## What the exercise asks
Every record below should be printed exactly, except for the pictures.

(Stored data)
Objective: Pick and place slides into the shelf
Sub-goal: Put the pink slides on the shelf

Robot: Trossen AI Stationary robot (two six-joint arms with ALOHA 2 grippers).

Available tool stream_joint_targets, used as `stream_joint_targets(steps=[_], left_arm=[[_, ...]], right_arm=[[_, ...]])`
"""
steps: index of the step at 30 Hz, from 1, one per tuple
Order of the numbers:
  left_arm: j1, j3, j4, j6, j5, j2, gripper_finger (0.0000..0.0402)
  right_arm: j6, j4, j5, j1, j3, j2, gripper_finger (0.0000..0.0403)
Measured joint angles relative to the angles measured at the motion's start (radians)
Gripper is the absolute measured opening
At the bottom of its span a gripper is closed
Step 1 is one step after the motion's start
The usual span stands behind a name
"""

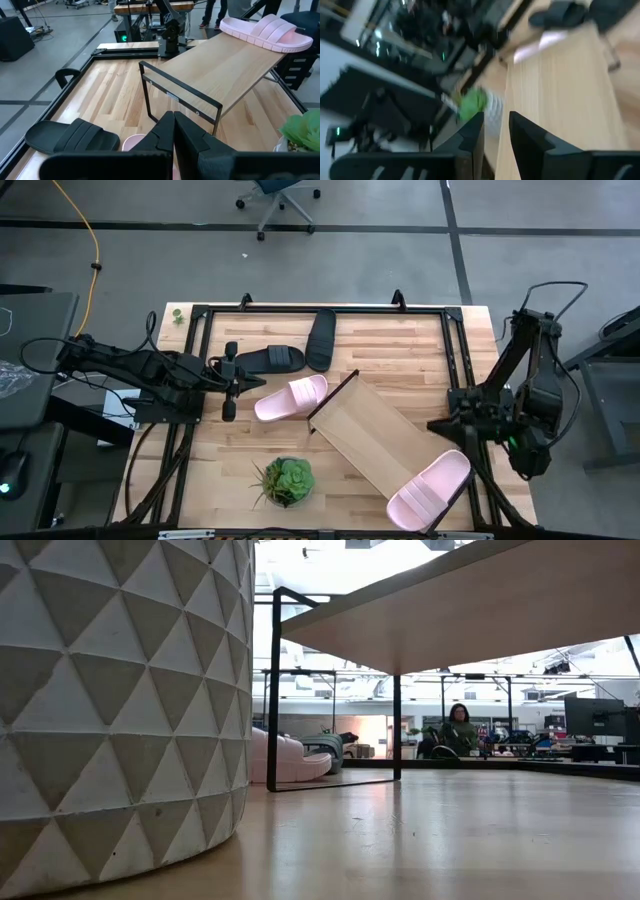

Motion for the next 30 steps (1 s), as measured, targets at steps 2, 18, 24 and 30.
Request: stream_joint_targets(steps=[2,18,24,30], left_arm=[[0.0,0.0,-0.001,0.0,0.0,0.0,0.0001],[0.0,0.0,-0.045,-0.081,0.0,0.003,0.0001],[0.001,0.0,-0.04,-0.128,-0.05,0.024,0.0001],[0.001,0.0,-0.044,-0.321,-0.061,0.088,0.0001]], right_arm=[[-0.001,-0.017,0.05,-0.024,0.0,-0.006,0.0082],[-0.045,-0.072,0.106,-0.314,0.0,-0.01,0.0082],[-0.157,-0.072,0.032,-0.43,0.0,-0.039,0.0082],[-0.344,-0.063,-0.09,-0.532,0.0,-0.11,0.0082]])
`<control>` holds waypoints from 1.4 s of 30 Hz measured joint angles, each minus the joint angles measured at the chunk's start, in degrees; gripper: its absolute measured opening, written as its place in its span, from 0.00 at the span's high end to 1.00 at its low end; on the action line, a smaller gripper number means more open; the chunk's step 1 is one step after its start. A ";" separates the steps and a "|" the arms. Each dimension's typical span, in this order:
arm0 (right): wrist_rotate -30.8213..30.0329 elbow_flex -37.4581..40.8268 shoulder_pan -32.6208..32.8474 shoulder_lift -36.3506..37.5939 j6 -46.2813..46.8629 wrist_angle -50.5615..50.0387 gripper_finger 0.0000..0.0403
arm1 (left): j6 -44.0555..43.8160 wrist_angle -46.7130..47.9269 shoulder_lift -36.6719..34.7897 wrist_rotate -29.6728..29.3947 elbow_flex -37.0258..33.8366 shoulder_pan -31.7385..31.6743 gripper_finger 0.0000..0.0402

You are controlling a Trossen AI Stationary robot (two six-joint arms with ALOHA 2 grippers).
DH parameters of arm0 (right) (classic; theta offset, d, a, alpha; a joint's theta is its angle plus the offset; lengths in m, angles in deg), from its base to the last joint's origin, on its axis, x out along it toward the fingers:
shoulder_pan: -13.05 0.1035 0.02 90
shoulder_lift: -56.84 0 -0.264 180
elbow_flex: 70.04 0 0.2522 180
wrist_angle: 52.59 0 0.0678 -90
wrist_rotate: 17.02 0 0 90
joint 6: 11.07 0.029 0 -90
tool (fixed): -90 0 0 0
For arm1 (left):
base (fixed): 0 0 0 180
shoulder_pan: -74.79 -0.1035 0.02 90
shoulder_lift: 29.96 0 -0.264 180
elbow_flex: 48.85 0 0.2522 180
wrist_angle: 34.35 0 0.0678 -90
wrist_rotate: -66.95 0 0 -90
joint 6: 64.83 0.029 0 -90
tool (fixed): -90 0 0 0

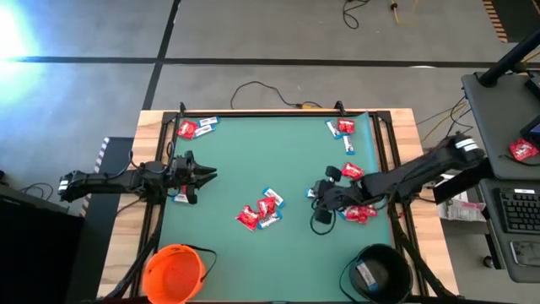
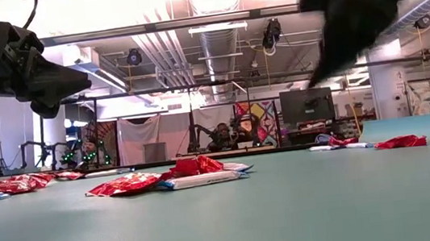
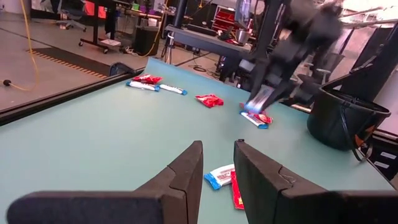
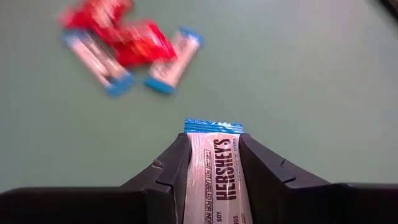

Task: Sort candy by brand, put in halloween buckets
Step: Put the white chocolate into the black bucket

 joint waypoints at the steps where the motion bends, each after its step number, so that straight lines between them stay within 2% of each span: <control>1: -0.09 -3.12 1.03 0.88 1.16 -4.44 0.73 | 0.00 -0.02 0.00 0.00 0.01 -0.02 0.81; 4: -0.07 -11.88 5.08 1.99 5.50 -17.33 0.74 | -0.02 0.00 0.00 0.00 0.01 0.00 0.81; 7: -0.15 -19.93 10.71 1.87 11.61 -25.67 0.74 | 0.00 0.00 0.07 0.00 0.01 -0.02 0.81; 14: 1.58 -30.23 25.11 -3.71 24.10 -31.05 0.74 | -0.01 0.00 0.07 0.00 0.01 -0.02 0.81; 22: 6.60 -39.76 38.18 -10.18 50.68 -44.40 0.74 | -0.01 0.00 0.09 0.02 0.00 -0.02 0.81; 27: 11.57 -40.52 45.35 -13.49 69.14 -47.12 0.73 | 0.00 0.00 0.09 0.00 0.00 -0.02 0.81; 30: 11.88 -39.12 48.74 -15.45 77.79 -48.48 0.73 | -0.01 0.00 0.09 0.00 0.00 0.00 0.81; 35: 11.89 -34.94 49.88 -19.58 84.28 -52.25 0.73 | 0.00 0.00 0.09 0.00 0.00 -0.02 0.81; 38: 12.20 -31.87 48.70 -21.49 86.64 -50.61 0.73 | -0.01 -0.01 0.09 0.01 0.01 -0.02 0.81; 42: 17.08 -29.93 47.79 -23.54 86.65 -46.50 0.68 | -0.01 0.00 0.09 0.02 0.01 -0.02 0.81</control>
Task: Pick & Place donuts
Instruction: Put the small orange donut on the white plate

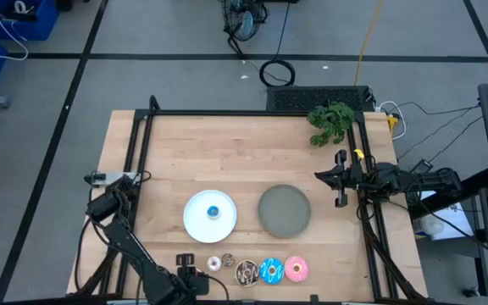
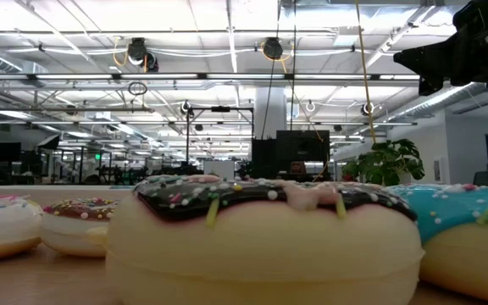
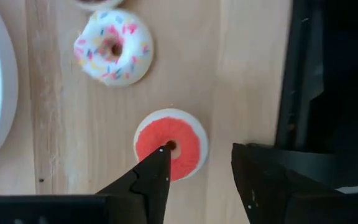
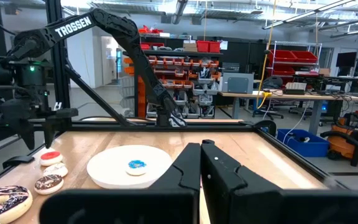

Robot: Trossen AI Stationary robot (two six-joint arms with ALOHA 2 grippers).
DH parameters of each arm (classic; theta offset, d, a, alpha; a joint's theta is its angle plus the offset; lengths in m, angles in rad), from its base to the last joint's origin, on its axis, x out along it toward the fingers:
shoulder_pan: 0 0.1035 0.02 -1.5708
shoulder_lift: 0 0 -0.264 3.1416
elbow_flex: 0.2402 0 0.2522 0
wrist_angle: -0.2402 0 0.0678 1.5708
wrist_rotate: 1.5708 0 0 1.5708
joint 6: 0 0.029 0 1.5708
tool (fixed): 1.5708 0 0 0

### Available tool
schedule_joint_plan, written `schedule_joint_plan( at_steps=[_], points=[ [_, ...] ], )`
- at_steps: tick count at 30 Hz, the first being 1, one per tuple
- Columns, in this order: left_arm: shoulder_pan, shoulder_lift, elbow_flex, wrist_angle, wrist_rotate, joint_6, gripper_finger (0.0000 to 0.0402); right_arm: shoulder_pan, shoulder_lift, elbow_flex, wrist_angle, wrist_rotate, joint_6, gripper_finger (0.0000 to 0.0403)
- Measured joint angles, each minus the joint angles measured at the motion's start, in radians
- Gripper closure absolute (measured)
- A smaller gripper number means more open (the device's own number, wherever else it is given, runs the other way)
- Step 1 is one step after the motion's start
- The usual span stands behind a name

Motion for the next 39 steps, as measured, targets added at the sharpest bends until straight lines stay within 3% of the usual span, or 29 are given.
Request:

## Answer space
Objective: Pick and place slides into the shelf
Sub-goal: Put the pink slides on the shelf

Robot: Trossen AI Stationary robot (two six-joint arms with ALOHA 2 grippers).

Available tool stream_joint_targets, used as `stream_joint_targets(steps=[_], left_arm=[[_, ...]], right_arm=[[_, ...]])`
"""
steps: index of the step at 30 Hz, from 1, one per tuple
Order of the numbers:
  left_arm: j1, j3, j4, j6, j5, j2, gripper_finger (0.0000..0.0402)
  right_arm: j6, j4, j5, j1, j3, j2, gripper_finger (0.0000..0.0403)
Measured joint angles relative to the angles measured at the motion's start (radians)
Gripper is the absolute measured opening
At the bottom of its span a gripper is closed
Step 1 is one step after the motion's start
The usual span stands behind a name
"""


Motion for the next 30 steps (1 s), as measured, targets at steps 2, 18, 24 and 30.
Request: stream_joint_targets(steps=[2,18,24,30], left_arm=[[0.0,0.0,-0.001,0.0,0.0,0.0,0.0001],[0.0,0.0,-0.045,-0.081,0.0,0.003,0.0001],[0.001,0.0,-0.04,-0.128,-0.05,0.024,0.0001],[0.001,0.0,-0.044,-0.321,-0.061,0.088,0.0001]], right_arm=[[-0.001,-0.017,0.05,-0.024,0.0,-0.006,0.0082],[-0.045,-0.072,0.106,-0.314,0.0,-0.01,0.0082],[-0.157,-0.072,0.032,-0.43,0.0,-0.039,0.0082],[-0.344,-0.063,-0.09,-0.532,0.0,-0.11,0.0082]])
`<control>` holds waypoints from 1.4 s of 30 Hz measured joint angles, each minus the joint angles measured at the chunk's start, in degrees; gripper: its absolute measured opening, written as its place in its span, from 0.00 at the span's high end to 1.00 at its low end; on the action line, a smaller gripper number means more open; the chunk's step 1 is one step after its start. A ";" separates the steps and a "|" the arms. Each dimension's typical span, in this order:
arm0 (right): wrist_rotate -30.8213..30.0329 elbow_flex -37.4581..40.8268 shoulder_pan -32.6208..32.8474 shoulder_lift -36.3506..37.5939 j6 -46.2813..46.8629 wrist_angle -50.5615..50.0387 gripper_finger 0.0000..0.0403
arm1 (left): j6 -44.0555..43.8160 wrist_angle -46.7130..47.9269 shoulder_lift -36.6719..34.7897 wrist_rotate -29.6728..29.3947 elbow_flex -37.0258..33.8366 shoulder_pan -31.7385..31.6743 gripper_finger 0.0000..0.0402

You are controlling a Trossen AI Stationary robot (two six-joint arms with ALOHA 2 grippers).
DH parameters of arm0 (right) (classic; theta offset, d, a, alpha; a joint's theta is its angle plus the offset; lengths in m, angles in deg), from its base to the last joint's origin, on its axis, x out along it toward the fingers:
shoulder_pan: -13.05 0.1035 0.02 90
shoulder_lift: -56.84 0 -0.264 180
elbow_flex: 70.04 0 0.2522 180
wrist_angle: 52.59 0 0.0678 -90
wrist_rotate: 17.02 0 0 90
joint 6: 11.07 0.029 0 -90
tool (fixed): -90 0 0 0
For arm1 (left):
base (fixed): 0 0 0 180
shoulder_pan: -74.79 -0.1035 0.02 90
shoulder_lift: 29.96 0 -0.264 180
elbow_flex: 48.85 0 0.2522 180
wrist_angle: 34.35 0 0.0678 -90
wrist_rotate: -66.95 0 0 -90
joint 6: 64.83 0.029 0 -90
tool (fixed): -90 0 0 0


Task: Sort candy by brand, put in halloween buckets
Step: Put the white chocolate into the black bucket

 joint waypoints at the steps where the motion bends, each after its step number, so that straight lines between them stay within 2% of each span: <control>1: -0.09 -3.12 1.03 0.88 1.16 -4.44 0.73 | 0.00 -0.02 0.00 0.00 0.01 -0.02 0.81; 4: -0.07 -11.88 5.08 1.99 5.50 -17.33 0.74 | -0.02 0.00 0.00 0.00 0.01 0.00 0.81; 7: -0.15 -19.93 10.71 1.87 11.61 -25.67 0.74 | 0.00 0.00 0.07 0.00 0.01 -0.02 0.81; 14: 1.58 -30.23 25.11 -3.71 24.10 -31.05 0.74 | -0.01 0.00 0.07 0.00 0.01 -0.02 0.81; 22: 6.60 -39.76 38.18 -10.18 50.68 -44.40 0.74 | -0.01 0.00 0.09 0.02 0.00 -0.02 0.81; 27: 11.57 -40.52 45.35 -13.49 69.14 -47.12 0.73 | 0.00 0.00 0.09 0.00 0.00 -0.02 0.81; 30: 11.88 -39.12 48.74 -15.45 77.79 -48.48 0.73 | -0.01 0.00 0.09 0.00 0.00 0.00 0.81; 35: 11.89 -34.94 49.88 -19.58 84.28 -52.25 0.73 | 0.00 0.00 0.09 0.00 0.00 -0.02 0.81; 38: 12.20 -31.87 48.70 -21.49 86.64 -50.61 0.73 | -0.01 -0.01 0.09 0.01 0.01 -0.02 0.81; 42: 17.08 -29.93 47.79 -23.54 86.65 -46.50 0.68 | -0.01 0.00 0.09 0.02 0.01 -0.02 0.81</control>
Task: Pick & Place donuts
Instruction: Put the small orange donut on the white plate


Robot: Trossen AI Stationary robot (two six-joint arms with ALOHA 2 grippers).
DH parameters of each arm (classic; theta offset, d, a, alpha; a joint's theta is its angle plus the offset; lengths in m, angles in rad), from its base to the last joint's origin, on its axis, x out along it toward the fingers:
shoulder_pan: 0 0.1035 0.02 -1.5708
shoulder_lift: 0 0 -0.264 3.1416
elbow_flex: 0.2402 0 0.2522 0
wrist_angle: -0.2402 0 0.0678 1.5708
wrist_rotate: 1.5708 0 0 1.5708
joint 6: 0 0.029 0 1.5708
tool (fixed): 1.5708 0 0 0

### Available tool
schedule_joint_plan, written `schedule_joint_plan( at_steps=[_], points=[ [_, ...] ], )`
- at_steps: tick count at 30 Hz, the first being 1, one per tuple
- Columns, in this order: left_arm: shoulder_pan, shoulder_lift, elbow_flex, wrist_angle, wrist_rotate, joint_6, gripper_finger (0.0000 to 0.0402); right_arm: shoulder_pan, shoulder_lift, elbow_flex, wrist_angle, wrist_rotate, joint_6, gripper_finger (0.0000 to 0.0403)
- Measured joint angles, each minus the joint angles measured at the motion's start, in radians
- Gripper closure absolute (measured)
- A smaller gripper number means more open (the device's own number, wherever else it is given, runs the other way)
- Step 1 is one step after the motion's start
- The usual span stands behind a name

Motion for the next 39 steps, as measured, targets added at the sharpest bends until straight lines stay within 3% of the usual span, or 29 are given.
Request:

The response to the exercise is complete.